The Sunday hush on the town that was already quiet from the summer afternoon heat was impressive. Even the gas station was unattended, so our next direct contact with anyone was with the innkeepers, husband and wife, at the tiny B&B where we were staying, the Yellow Pine Inn. They welcomed us, their only guests that night, to their 100-year-old converted schoolhouse with the feather beds, antiques, two resident cats and abundant tomato gardens out back, and even offered to share their dinner with us. I explained that I had my heart set on gumbo, so after some discussion between them of what places were open (Sunday again), they drew a map for us and we were off again.

The restaurant didn’t have gumbo on the menu, but it didn’t have water either, for the same reason:
you don’t need to list what everyone assumes you have. I had gumbo, and catfish pan-fried in cornmeal, and Ken had the brisket, and we both wished we were hungrier and could eat more of it.

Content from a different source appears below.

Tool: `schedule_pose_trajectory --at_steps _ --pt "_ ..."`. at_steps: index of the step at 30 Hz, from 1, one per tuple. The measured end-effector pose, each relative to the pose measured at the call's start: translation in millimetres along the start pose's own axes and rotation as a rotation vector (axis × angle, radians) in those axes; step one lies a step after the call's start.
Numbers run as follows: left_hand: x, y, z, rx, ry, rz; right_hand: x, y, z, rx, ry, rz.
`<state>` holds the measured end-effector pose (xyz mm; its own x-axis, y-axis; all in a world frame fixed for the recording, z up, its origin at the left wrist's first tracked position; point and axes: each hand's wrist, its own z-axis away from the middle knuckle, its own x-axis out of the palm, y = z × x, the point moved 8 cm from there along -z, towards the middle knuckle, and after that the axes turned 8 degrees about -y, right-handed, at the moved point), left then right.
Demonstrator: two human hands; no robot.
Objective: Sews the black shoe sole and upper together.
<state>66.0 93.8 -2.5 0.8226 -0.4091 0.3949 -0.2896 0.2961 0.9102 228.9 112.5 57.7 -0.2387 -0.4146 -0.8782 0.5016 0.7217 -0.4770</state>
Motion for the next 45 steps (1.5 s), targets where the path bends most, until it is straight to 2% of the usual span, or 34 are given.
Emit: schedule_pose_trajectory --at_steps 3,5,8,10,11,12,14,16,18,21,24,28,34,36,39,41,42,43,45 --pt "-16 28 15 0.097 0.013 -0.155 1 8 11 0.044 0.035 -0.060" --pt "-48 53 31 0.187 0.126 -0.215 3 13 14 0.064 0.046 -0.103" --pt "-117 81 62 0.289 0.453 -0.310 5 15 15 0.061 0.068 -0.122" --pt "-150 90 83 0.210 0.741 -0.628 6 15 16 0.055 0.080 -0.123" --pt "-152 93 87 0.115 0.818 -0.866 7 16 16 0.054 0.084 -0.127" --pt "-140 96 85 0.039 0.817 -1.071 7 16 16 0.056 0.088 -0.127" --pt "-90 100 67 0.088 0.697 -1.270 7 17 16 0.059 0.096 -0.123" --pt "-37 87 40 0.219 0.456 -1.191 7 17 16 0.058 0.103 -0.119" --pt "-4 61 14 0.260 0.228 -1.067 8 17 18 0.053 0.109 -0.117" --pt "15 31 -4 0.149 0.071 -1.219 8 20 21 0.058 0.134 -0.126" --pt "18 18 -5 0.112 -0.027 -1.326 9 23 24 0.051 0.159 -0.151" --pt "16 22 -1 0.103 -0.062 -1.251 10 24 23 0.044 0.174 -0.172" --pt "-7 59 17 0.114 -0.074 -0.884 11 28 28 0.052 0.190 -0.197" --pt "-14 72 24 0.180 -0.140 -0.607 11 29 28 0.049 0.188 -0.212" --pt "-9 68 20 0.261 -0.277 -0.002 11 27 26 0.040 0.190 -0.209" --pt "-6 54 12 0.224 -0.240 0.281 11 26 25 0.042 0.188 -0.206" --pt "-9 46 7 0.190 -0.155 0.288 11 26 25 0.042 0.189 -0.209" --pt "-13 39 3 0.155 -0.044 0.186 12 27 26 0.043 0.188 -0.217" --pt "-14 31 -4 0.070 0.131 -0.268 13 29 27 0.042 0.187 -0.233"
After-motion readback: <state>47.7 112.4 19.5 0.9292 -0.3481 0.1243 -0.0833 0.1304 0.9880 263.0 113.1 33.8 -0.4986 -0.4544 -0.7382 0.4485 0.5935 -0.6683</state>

I suppose it is possible to have trouble falling asleep in a featherbed, surrounded by country quiet, after a good meal, but the next thing I knew it was daylight and I was filling a claw-foot tub with slightly muddy but warm water and picking out which bath salts to add. For breakfast our hostess fretted slightly over not being able to feed us more than homemade pancakes, fruit, cereal, milk and juice; the cats made another appearance, and our send-off was as warm as our welcome had been. Back at the airport, the manager, who clearly loved his little airport, had picked up ice for us at a convenience store and refused to be paid for it, again offered to help with the luggage, and marshaled us out, giving a final friendly wave as we poured decibels into the morning stillness and headed to the east.